In academia there's a lot of "for research purposes only, get a license otherwise" software releases. Again, the line for what is allowed and what isn't is very vague.


👤 dangus
I'm not an expert or anything, but you could consider making the "community edition" open source but then all the components used to better integrate with large organizations closed source (e.g., SSO, team/group management, white labeling, high availability deployment tooling, or any other features that are only relevant to companies doing large scale projects).

You could also make support contracts and uptime guarantees part of a paid package.

Of course, if you're just making a little utility, none of this applies.


👤 mxmilkiib
Aside; Cardinal, a VCV Rack wrapper, compiles in a bunch of modules, and a lot of care has being taken to avoid certain software and asset licences, partly so there are no problems with distros creating a binary package https://github.com/DISTRHO/Cardinal/blob/main/docs/LICENSES....

👤 ushakov
maybe take a look at Business Source License?

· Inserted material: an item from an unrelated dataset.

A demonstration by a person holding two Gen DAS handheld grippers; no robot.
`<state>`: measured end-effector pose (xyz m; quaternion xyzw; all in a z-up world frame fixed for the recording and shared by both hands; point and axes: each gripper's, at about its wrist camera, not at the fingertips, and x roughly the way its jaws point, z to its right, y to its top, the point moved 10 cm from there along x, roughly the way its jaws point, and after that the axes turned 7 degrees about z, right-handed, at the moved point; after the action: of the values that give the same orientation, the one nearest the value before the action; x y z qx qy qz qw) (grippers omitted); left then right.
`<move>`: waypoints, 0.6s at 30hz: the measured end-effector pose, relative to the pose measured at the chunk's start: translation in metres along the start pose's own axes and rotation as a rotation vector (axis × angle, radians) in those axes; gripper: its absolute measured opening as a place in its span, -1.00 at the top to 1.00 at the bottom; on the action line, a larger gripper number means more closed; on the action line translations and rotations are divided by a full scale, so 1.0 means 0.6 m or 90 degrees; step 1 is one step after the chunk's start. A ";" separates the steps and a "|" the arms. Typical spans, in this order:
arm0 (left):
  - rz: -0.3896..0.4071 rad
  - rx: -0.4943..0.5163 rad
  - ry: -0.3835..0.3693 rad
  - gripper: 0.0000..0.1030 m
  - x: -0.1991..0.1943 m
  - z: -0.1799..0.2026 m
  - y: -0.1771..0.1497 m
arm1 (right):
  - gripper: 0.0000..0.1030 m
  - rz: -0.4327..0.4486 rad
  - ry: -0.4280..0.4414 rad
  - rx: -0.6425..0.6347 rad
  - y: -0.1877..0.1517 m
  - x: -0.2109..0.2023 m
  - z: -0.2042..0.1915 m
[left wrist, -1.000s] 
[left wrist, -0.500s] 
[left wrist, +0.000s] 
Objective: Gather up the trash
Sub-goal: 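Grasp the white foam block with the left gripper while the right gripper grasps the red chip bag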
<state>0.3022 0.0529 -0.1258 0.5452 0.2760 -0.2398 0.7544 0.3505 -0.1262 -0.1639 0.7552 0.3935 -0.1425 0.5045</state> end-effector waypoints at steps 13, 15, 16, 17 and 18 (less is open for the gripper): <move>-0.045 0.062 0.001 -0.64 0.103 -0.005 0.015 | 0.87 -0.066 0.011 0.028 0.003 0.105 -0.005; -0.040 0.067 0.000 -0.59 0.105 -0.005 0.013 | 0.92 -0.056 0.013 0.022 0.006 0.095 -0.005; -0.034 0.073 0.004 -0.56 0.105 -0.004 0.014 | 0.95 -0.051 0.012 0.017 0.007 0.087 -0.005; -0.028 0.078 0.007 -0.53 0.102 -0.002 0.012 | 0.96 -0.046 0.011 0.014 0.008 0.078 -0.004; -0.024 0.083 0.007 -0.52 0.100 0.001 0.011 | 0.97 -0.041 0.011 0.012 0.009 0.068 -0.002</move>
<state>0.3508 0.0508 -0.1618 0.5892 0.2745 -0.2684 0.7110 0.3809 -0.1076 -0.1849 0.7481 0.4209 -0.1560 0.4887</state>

faq: https://mariadb.com/bsl-faq-adopting/

the license: https://spdx.org/licenses/BUSL-1.1.html

but keep in mind no license can protect you from misbehaviour. A license is worth nothing if you don't have the resources to fight in court


👤 Mikeb85
And what's your end goal? Why not just make commercial software? Or just make open-source software and sell a service or extra features?

👤 axiosgunnar
> contribute something

Sure, let me fix that typo in your readme. Thanks for the perpetual commercial use license!


👤 tomcam
How much FOSS software do you rely on that has similar terms?

👤 pinephoneguy
IME the GPL is extremely effective against commercial abuse of FOSS. I don't know what advantage this license would have since you'd need to prevent the people you're granting the license to from changing it in derivative works (otherwise they could just re license it as MIT again.)

👤 2Gkashmiri
i would suggest going through "open source vs foss" licensing philosphy. that said, i suppose SSPL does what you want. its not "open source" by definition because its not in the list but foss people would agree its the evolution of AGPL.